• _Exercise directions_
Each record must be printed again exactly as given.
#### Provided entries ####
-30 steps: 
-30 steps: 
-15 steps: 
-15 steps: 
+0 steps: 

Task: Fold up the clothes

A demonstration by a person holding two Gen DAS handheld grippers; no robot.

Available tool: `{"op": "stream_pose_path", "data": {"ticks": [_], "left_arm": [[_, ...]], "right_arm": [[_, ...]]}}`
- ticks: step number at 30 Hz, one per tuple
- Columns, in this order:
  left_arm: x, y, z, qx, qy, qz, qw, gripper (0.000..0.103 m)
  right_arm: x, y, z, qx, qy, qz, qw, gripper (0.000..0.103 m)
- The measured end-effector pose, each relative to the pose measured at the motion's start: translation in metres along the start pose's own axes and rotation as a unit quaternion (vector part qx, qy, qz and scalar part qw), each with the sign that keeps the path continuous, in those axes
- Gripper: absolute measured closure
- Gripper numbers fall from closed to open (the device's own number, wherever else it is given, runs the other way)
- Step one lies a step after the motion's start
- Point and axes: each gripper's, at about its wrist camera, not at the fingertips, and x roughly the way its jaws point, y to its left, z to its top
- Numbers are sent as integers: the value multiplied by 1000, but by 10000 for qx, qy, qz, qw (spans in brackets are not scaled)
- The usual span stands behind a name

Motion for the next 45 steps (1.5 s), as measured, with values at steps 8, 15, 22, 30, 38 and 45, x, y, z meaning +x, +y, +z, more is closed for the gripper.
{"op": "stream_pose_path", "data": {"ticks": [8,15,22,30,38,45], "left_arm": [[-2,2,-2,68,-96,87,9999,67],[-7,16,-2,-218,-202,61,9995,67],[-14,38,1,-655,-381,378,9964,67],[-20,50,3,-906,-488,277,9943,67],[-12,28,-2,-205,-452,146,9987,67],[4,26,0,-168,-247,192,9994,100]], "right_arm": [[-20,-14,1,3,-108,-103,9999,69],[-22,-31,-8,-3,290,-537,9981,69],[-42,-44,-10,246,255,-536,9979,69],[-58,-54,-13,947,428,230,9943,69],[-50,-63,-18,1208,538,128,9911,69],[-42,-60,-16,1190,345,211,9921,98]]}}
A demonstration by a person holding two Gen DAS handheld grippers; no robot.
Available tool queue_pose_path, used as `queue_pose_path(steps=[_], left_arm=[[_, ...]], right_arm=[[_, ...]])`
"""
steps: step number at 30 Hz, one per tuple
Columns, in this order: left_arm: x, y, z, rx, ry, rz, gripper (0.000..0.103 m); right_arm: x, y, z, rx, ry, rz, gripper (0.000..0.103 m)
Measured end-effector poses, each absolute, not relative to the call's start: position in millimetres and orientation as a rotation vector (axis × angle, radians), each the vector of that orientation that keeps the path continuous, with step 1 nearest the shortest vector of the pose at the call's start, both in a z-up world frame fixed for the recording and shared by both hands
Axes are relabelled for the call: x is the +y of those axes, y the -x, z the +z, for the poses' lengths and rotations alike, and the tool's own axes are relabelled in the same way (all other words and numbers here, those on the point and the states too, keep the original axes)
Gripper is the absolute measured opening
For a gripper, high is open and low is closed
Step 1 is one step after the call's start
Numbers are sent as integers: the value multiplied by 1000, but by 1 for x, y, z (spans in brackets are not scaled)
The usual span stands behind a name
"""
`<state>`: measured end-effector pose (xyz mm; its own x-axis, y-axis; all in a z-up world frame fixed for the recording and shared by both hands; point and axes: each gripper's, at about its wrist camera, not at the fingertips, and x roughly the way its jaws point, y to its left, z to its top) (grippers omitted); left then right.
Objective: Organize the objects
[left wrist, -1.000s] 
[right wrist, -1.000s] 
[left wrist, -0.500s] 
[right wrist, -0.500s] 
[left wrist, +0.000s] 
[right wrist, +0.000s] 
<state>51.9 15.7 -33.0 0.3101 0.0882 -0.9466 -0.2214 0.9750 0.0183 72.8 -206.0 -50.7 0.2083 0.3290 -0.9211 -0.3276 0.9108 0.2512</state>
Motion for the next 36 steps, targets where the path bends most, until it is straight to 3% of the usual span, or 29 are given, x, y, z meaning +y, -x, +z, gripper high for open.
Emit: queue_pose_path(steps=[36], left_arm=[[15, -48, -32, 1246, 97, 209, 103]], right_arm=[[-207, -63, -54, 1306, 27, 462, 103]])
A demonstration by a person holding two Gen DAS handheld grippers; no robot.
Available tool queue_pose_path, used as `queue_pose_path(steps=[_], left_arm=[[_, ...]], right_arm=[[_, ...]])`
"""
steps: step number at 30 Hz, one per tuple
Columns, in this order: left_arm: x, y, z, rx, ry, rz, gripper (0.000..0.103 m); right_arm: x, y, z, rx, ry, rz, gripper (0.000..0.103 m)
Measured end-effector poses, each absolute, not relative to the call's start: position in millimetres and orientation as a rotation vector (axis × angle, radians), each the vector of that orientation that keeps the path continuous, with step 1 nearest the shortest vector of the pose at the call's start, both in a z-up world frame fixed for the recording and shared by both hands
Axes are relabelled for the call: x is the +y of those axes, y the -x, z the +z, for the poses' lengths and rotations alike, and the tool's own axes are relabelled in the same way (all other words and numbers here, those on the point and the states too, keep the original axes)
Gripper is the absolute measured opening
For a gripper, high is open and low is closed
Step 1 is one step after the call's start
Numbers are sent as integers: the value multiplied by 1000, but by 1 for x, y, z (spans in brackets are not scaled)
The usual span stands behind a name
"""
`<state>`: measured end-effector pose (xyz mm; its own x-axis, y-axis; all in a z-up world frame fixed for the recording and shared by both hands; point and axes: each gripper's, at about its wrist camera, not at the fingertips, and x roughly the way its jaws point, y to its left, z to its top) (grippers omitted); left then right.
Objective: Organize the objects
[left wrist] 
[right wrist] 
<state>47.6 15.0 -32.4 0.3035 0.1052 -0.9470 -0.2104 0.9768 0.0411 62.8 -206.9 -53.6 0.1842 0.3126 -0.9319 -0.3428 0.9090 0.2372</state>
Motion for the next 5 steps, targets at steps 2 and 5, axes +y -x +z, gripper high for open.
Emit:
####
• _Task result_
-30 steps: 
-30 steps: 
-15 steps: 
-15 steps: 
+0 steps: 

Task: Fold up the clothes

A demonstration by a person holding two Gen DAS handheld grippers; no robot.

Available tool: `{"op": "stream_pose_path", "data": {"ticks": [_], "left_arm": [[_, ...]], "right_arm": [[_, ...]]}}`
- ticks: step number at 30 Hz, one per tuple
- Columns, in this order:
  left_arm: x, y, z, qx, qy, qz, qw, gripper (0.000..0.103 m)
  right_arm: x, y, z, qx, qy, qz, qw, gripper (0.000..0.103 m)
- The measured end-effector pose, each relative to the pose measured at the motion's start: translation in metres along the start pose's own axes and rotation as a unit quaternion (vector part qx, qy, qz and scalar part qw), each with the sign that keeps the path continuous, in those axes
- Gripper: absolute measured closure
- Gripper numbers fall from closed to open (the device's own number, wherever else it is given, runs the other way)
- Step one lies a step after the motion's start
- Point and axes: each gripper's, at about its wrist camera, not at the fingertips, and x roughly the way its jaws point, y to its left, z to its top
- Numbers are sent as integers: the value multiplied by 1000, but by 10000 for qx, qy, qz, qw (spans in brackets are not scaled)
- The usual span stands behind a name

Motion for the next 45 steps (1.5 s), as measured, with values at steps 8, 15, 22, 30, 38 and 45, x, y, z meaning +x, +y, +z, more is closed for the gripper.
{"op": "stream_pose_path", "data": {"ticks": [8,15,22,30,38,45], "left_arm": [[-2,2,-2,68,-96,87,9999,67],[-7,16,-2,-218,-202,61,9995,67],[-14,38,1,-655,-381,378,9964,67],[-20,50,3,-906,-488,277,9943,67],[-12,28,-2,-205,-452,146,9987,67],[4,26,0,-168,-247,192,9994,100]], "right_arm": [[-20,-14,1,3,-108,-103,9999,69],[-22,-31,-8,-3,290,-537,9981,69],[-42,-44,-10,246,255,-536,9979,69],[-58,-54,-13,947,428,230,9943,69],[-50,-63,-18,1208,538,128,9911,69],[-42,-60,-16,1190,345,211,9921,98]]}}
A demonstration by a person holding two Gen DAS handheld grippers; no robot.
Available tool queue_pose_path, used as `queue_pose_path(steps=[_], left_arm=[[_, ...]], right_arm=[[_, ...]])`
"""
steps: step number at 30 Hz, one per tuple
Columns, in this order: left_arm: x, y, z, rx, ry, rz, gripper (0.000..0.103 m); right_arm: x, y, z, rx, ry, rz, gripper (0.000..0.103 m)
Measured end-effector poses, each absolute, not relative to the call's start: position in millimetres and orientation as a rotation vector (axis × angle, radians), each the vector of that orientation that keeps the path continuous, with step 1 nearest the shortest vector of the pose at the call's start, both in a z-up world frame fixed for the recording and shared by both hands
Axes are relabelled for the call: x is the +y of those axes, y the -x, z the +z, for the poses' lengths and rotations alike, and the tool's own axes are relabelled in the same way (all other words and numbers here, those on the point and the states too, keep the original axes)
Gripper is the absolute measured opening
For a gripper, high is open and low is closed
Step 1 is one step after the call's start
Numbers are sent as integers: the value multiplied by 1000, but by 1 for x, y, z (spans in brackets are not scaled)
The usual span stands behind a name
"""
`<state>`: measured end-effector pose (xyz mm; its own x-axis, y-axis; all in a z-up world frame fixed for the recording and shared by both hands; point and axes: each gripper's, at about its wrist camera, not at the fingertips, and x roughly the way its jaws point, y to its left, z to its top) (grippers omitted); left then right.
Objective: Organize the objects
[left wrist, -1.000s] 
[right wrist, -1.000s] 
[left wrist, -0.500s] 
[right wrist, -0.500s] 
[left wrist, +0.000s] 
[right wrist, +0.000s] 
<state>51.9 15.7 -33.0 0.3101 0.0882 -0.9466 -0.2214 0.9750 0.0183 72.8 -206.0 -50.7 0.2083 0.3290 -0.9211 -0.3276 0.9108 0.2512</state>
Motion for the next 36 steps, targets where the path bends most, until it is straight to 3% of the usual span, or 29 are given, x, y, z meaning +y, -x, +z, gripper high for open.
Emit: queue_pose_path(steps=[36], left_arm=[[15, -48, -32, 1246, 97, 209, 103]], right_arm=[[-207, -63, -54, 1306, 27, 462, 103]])
A demonstration by a person holding two Gen DAS handheld grippers; no robot.
Available tool queue_pose_path, used as `queue_pose_path(steps=[_], left_arm=[[_, ...]], right_arm=[[_, ...]])`
"""
steps: step number at 30 Hz, one per tuple
Columns, in this order: left_arm: x, y, z, rx, ry, rz, gripper (0.000..0.103 m); right_arm: x, y, z, rx, ry, rz, gripper (0.000..0.103 m)
Measured end-effector poses, each absolute, not relative to the call's start: position in millimetres and orientation as a rotation vector (axis × angle, radians), each the vector of that orientation that keeps the path continuous, with step 1 nearest the shortest vector of the pose at the call's start, both in a z-up world frame fixed for the recording and shared by both hands
Axes are relabelled for the call: x is the +y of those axes, y the -x, z the +z, for the poses' lengths and rotations alike, and the tool's own axes are relabelled in the same way (all other words and numbers here, those on the point and the states too, keep the original axes)
Gripper is the absolute measured opening
For a gripper, high is open and low is closed
Step 1 is one step after the call's start
Numbers are sent as integers: the value multiplied by 1000, but by 1 for x, y, z (spans in brackets are not scaled)
The usual span stands behind a name
"""
`<state>`: measured end-effector pose (xyz mm; its own x-axis, y-axis; all in a z-up world frame fixed for the recording and shared by both hands; point and axes: each gripper's, at about its wrist camera, not at the fingertips, and x roughly the way its jaws point, y to its left, z to its top) (grippers omitted); left then right.
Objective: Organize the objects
[left wrist] 
[right wrist] 
<state>47.6 15.0 -32.4 0.3035 0.1052 -0.9470 -0.2104 0.9768 0.0411 62.8 -206.9 -53.6 0.1842 0.3126 -0.9319 -0.3428 0.9090 0.2372</state>
Motion for the next 5 steps, targets at steps 2 and 5, axes +y -x +z, gripper high for open.
Emit:

The exercise was answered completely.